§ TASK OBJECTIVE: Search the entries below for "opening". Report each line where it occurs.

§ GIVEN DATA:

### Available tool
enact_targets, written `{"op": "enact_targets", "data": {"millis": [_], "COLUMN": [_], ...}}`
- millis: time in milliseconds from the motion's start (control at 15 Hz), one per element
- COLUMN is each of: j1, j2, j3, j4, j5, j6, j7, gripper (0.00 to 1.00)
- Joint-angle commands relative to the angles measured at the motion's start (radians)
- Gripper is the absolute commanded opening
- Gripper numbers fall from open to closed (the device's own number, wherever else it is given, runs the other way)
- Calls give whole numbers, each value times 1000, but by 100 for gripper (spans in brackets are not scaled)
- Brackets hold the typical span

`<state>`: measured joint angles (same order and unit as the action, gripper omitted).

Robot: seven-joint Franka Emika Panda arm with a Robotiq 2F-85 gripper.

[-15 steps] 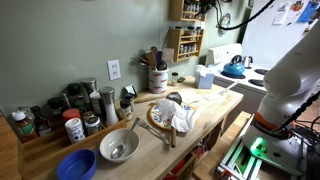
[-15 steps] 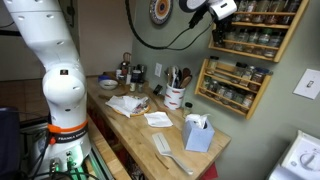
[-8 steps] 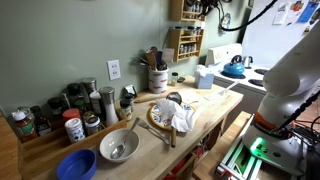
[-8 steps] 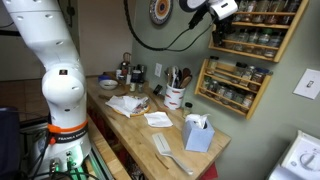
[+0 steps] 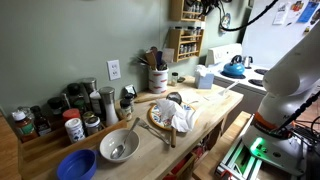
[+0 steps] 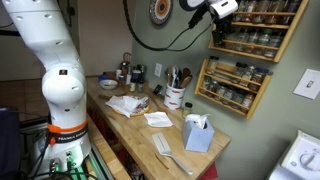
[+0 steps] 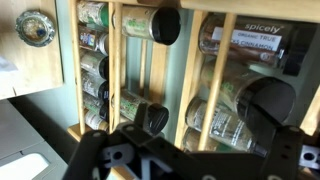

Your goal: Remove the spice shaker on the third shelf, second position to the left and put it on the table

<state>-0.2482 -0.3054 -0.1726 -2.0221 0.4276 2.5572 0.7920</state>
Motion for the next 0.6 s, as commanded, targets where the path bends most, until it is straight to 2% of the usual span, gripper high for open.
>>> {"op": "enact_targets", "data": {"millis": [0,200,267,333,533], "j1": [18,29,54,88,97], "j2": [-29,-42,-54,-71,-115], "j3": [-21,-46,-68,-94,-103], "j4": [-15,2,6,11,27], "j5": [19,54,91,130,120], "j6": [39,65,64,39,-76], "j7": [-57,-123,-195,-303,-445], "gripper": [100,100,100,100,100]}}
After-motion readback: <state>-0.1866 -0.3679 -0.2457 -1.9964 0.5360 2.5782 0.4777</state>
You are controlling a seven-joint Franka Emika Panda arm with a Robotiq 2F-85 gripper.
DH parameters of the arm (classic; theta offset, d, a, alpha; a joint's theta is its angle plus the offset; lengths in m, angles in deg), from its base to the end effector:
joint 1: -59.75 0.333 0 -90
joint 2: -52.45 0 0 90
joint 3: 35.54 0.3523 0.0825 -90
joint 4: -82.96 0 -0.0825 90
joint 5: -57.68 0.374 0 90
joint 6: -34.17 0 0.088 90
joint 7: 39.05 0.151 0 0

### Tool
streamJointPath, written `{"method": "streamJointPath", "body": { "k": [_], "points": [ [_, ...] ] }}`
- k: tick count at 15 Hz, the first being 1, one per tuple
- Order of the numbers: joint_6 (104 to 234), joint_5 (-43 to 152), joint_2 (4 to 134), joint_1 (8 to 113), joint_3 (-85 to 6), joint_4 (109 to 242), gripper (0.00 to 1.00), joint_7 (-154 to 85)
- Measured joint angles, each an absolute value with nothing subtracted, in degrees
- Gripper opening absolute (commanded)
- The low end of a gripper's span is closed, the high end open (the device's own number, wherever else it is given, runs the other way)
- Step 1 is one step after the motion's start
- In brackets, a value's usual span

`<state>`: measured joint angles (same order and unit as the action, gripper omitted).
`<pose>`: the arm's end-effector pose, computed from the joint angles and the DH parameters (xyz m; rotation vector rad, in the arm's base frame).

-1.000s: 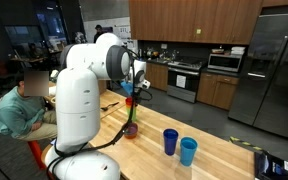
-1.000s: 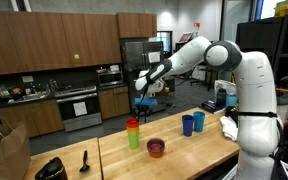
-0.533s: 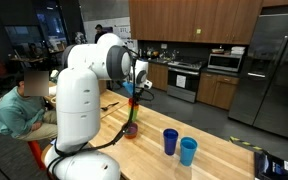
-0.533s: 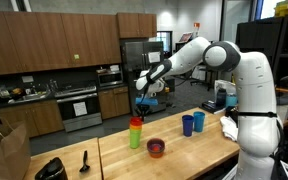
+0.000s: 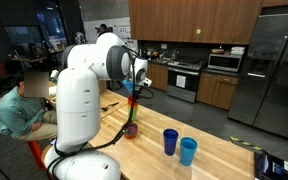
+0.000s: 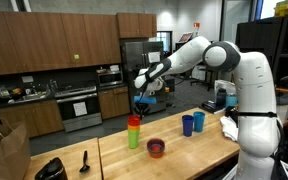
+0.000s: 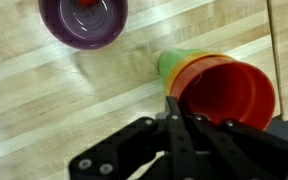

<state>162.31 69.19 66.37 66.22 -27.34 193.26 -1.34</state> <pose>0.5968 0.1655 0.3713 -2.8337 0.7635 0.0365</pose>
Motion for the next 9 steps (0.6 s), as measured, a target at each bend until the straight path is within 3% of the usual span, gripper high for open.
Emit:
{"method": "streamJointPath", "body": {
  "k": [9],
  "points": [
    [161.7, 67.9, 65.9, 70.8, -27.1, 188.7, 0.01, -1.4]
  ]
}}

§ RESPONSE TO THE TASK:
- Gripper is the absolute commanded opening
- Gripper opening absolute (commanded)

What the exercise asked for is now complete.